Lettres - Quelques précisions

Dans Le Devoir du mardi 13 septembre, un citoyen, Hubert Larocque, veut sans doute nous rappeler la date mémorable du 13 septembre 1759 de la défaite des plaines d'Abraham où le général James Wolfe et le marquis Louis-Joseph de Montcalm sont tués. Il s'agit de l'année 1759 et non de 1760 comme indiqué.

C'est au printemps 1760 que le chevalier de Lévis tente une ultime offensive contre l'armée de l'administrateur James Murray, qui occupe alors la ville de Québec.

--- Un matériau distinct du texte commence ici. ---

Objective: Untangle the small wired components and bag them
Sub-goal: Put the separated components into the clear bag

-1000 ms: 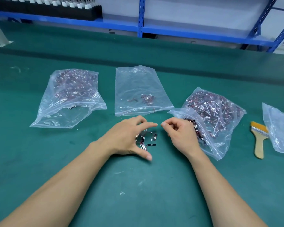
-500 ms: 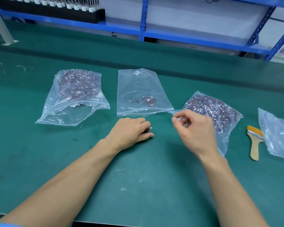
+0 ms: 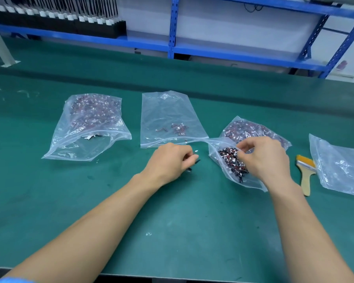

Le 28 avril 1760, l'armée de Murray attaque les troupes françaises, qui avaient repoussé l'avant-garde anglaise. Après cette bataille de trois heures, Lévis est victorieux et l'armée anglaise dut battre en retraite.

Fort du succès qu'il vient de remporter, Lévis décide d'entreprendre le siège de Québec, qui échoue à la suite de l'arrivée d'une flotte anglaise de 18 000 hommes devant Québec.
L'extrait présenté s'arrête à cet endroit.